• **WHAT IS BEING ASKED**
Needed from the data below: every line from the one with "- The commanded" up to and including the one with "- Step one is", repeated exactly and with nothing else.

THE RECORDS: Begin

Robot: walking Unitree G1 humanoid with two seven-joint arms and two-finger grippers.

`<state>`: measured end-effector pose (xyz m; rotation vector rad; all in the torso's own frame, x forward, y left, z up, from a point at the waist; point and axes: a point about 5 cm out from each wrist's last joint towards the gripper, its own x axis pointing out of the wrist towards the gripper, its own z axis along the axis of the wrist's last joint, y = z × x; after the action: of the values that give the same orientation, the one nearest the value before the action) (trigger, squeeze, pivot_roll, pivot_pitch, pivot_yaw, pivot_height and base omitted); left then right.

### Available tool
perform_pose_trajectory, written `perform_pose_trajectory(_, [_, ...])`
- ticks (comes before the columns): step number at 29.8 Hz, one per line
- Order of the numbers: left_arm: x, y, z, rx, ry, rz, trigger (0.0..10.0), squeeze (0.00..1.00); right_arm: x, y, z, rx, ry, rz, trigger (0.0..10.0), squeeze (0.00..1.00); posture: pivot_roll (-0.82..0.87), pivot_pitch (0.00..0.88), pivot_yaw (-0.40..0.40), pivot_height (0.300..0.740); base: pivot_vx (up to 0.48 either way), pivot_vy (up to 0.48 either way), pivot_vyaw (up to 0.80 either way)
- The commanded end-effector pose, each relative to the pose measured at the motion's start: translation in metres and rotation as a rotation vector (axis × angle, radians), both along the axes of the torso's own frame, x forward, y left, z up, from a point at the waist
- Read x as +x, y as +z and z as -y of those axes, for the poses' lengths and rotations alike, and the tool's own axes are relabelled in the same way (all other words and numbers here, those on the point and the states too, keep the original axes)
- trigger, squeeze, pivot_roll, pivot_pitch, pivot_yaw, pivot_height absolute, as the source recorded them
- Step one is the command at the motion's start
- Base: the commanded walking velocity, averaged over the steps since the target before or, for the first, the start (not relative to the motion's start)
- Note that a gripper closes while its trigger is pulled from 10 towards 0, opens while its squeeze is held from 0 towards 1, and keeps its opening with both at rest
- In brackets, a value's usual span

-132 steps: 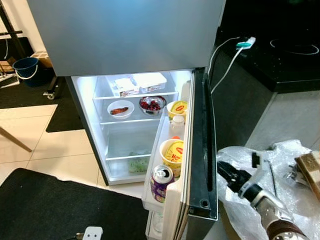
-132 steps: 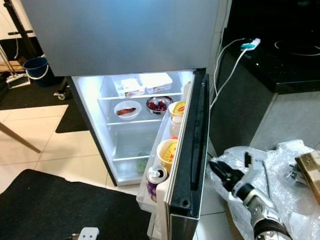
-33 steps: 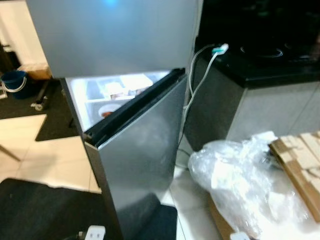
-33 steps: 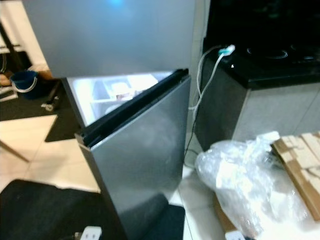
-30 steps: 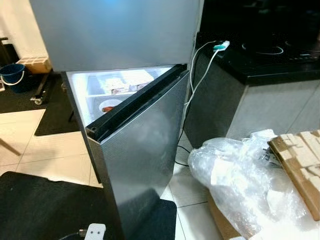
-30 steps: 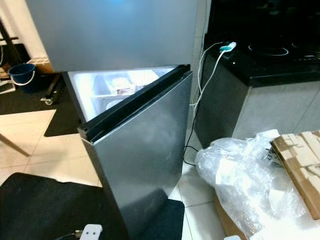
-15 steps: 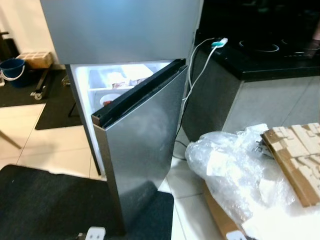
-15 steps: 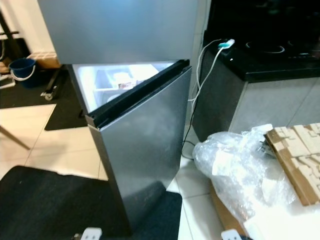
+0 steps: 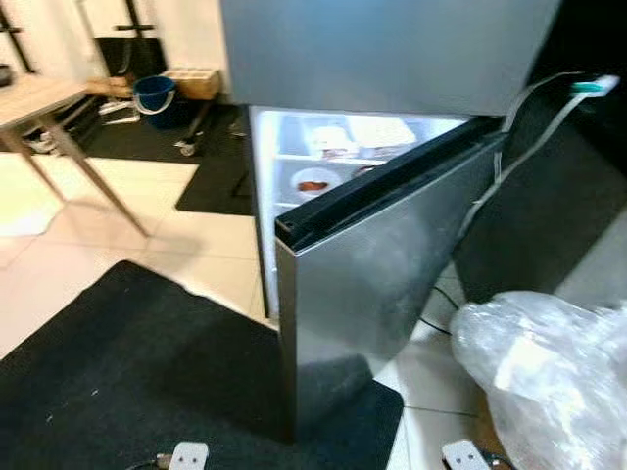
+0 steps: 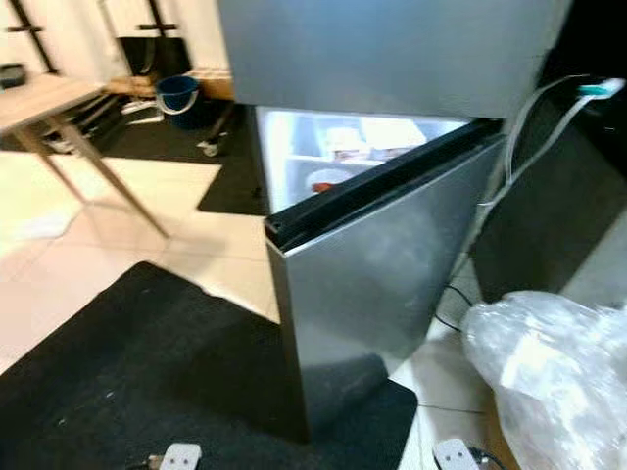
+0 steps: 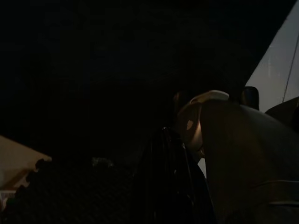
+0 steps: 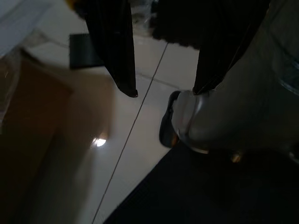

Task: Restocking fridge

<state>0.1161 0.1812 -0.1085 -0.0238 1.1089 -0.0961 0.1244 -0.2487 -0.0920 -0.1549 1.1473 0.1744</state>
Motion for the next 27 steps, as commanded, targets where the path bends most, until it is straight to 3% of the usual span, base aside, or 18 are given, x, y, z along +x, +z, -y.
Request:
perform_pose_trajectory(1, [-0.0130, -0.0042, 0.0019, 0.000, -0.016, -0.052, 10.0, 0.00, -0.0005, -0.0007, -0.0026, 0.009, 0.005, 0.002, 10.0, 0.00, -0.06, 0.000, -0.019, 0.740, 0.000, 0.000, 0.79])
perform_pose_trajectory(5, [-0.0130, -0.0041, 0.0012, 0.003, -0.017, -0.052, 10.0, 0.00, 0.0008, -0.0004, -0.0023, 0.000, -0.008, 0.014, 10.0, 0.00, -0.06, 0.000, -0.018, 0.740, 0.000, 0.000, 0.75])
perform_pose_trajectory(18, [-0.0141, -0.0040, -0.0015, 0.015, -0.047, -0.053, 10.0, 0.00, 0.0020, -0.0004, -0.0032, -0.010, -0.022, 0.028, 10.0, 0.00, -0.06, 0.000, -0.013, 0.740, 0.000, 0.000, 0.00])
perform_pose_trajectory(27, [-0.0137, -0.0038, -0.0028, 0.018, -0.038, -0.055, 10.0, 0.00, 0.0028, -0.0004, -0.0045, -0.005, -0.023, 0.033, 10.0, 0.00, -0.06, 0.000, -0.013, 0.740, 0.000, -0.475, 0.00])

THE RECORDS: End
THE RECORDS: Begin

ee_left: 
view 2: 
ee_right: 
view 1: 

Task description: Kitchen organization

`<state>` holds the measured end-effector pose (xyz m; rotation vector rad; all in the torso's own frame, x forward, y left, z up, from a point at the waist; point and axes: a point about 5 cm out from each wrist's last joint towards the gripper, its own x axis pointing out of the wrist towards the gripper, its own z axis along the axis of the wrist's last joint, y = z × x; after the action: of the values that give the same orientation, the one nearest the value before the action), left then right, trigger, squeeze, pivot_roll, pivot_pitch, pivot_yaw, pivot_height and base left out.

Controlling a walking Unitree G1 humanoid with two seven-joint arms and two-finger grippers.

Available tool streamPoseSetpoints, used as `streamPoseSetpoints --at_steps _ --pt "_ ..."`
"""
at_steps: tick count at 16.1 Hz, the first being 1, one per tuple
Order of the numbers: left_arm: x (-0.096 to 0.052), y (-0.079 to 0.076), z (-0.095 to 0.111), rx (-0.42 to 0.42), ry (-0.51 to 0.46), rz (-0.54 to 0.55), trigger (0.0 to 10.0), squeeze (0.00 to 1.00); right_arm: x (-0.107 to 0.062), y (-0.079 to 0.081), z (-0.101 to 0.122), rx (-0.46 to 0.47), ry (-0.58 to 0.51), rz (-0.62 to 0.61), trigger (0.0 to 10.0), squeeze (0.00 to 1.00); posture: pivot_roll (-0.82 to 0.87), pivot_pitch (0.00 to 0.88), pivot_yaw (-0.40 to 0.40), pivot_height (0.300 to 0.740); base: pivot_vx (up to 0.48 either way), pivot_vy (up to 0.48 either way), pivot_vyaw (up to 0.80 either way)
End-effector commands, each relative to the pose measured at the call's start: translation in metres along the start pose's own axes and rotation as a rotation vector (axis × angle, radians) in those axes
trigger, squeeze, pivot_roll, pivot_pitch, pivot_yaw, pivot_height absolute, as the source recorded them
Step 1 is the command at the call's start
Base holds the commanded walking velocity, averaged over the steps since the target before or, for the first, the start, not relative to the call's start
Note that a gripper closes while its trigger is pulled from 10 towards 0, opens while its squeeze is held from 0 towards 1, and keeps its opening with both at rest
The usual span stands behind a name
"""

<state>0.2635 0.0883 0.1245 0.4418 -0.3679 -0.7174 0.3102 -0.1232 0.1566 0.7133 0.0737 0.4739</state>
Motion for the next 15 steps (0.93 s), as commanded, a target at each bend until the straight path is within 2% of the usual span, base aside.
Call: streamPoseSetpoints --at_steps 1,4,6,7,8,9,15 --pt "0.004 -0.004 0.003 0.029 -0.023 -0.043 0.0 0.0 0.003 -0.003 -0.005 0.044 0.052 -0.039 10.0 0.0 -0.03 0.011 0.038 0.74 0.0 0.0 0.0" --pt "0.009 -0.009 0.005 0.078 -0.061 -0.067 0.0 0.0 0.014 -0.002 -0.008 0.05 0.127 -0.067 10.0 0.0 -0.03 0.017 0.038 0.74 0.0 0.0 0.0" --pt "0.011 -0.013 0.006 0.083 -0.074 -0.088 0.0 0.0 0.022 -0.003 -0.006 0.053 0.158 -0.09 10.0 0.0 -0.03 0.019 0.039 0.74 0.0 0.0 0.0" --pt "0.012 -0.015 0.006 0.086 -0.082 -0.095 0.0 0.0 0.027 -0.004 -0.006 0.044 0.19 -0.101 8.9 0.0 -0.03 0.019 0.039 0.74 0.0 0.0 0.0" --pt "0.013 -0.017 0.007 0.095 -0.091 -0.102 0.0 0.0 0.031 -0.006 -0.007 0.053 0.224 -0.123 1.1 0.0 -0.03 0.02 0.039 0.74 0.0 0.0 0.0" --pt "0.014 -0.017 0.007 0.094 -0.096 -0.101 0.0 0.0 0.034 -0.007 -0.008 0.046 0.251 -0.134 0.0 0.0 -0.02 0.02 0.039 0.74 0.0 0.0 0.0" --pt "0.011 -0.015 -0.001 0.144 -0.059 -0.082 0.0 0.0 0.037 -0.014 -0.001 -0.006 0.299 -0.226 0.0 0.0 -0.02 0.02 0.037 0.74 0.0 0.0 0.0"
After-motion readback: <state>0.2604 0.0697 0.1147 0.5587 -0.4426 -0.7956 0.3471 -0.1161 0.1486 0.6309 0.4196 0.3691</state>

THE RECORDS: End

• **EXERCISE SOLUTION**
- The commanded end-effector pose, each relative to the pose measured at the motion's start: translation in metres and rotation as a rotation vector (axis × angle, radians), both along the axes of the torso's own frame, x forward, y left, z up, from a point at the waist
- Read x as +x, y as +z and z as -y of those axes, for the poses' lengths and rotations alike, and the tool's own axes are relabelled in the same way (all other words and numbers here, those on the point and the states too, keep the original axes)
- trigger, squeeze, pivot_roll, pivot_pitch, pivot_yaw, pivot_height absolute, as the source recorded them
- Step one is the command at the motion's start

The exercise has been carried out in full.